(Stored entries)
****
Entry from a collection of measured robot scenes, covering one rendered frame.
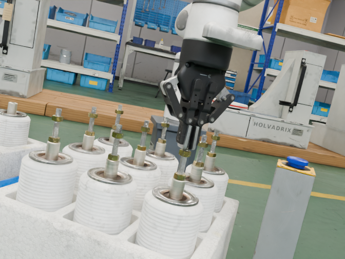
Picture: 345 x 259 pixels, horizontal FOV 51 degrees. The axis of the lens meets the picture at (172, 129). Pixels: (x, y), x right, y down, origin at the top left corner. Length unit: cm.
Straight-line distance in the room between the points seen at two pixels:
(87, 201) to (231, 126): 215
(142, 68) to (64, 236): 835
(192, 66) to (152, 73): 837
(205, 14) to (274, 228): 42
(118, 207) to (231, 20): 33
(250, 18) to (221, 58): 661
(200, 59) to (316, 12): 557
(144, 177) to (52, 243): 20
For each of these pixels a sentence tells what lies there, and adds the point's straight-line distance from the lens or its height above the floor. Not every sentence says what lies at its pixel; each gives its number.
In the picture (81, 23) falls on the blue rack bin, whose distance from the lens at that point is 519.
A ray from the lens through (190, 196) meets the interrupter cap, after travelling 59.
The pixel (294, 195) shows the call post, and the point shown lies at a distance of 72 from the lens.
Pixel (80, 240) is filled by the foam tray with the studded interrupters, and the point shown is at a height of 17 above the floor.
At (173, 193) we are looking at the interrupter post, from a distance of 57.
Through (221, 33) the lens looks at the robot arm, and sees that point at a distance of 48.
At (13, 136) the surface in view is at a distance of 100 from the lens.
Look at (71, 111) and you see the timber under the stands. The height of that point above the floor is 6.
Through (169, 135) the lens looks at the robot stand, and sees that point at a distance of 101.
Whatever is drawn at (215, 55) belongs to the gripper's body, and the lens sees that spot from 52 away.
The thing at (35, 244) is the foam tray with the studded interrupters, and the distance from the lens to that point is 64.
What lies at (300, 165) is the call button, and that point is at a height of 32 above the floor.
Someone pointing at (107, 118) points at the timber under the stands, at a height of 6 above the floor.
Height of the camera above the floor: 44
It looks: 9 degrees down
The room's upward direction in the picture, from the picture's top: 12 degrees clockwise
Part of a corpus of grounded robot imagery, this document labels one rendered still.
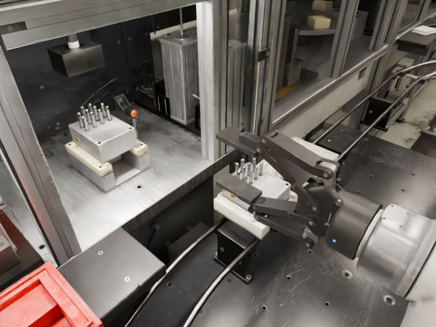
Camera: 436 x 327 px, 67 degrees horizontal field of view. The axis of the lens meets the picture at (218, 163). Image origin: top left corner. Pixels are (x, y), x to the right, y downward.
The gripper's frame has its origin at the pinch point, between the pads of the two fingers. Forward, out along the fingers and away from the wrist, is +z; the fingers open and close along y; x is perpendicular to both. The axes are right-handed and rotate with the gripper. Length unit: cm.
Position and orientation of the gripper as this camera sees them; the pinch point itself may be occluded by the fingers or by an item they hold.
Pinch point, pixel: (235, 163)
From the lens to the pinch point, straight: 49.5
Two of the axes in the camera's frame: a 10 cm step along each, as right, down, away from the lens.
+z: -7.5, -4.1, 5.3
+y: 0.0, -7.9, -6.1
****
Exactly reproduce the lines that run from the line with "Two of the axes" through the last line of the records, inclusive.

Two of the axes in the camera's frame: a 10 cm step along each, as right, down, away from the lens.
+z: -7.5, -4.1, 5.3
+y: 0.0, -7.9, -6.1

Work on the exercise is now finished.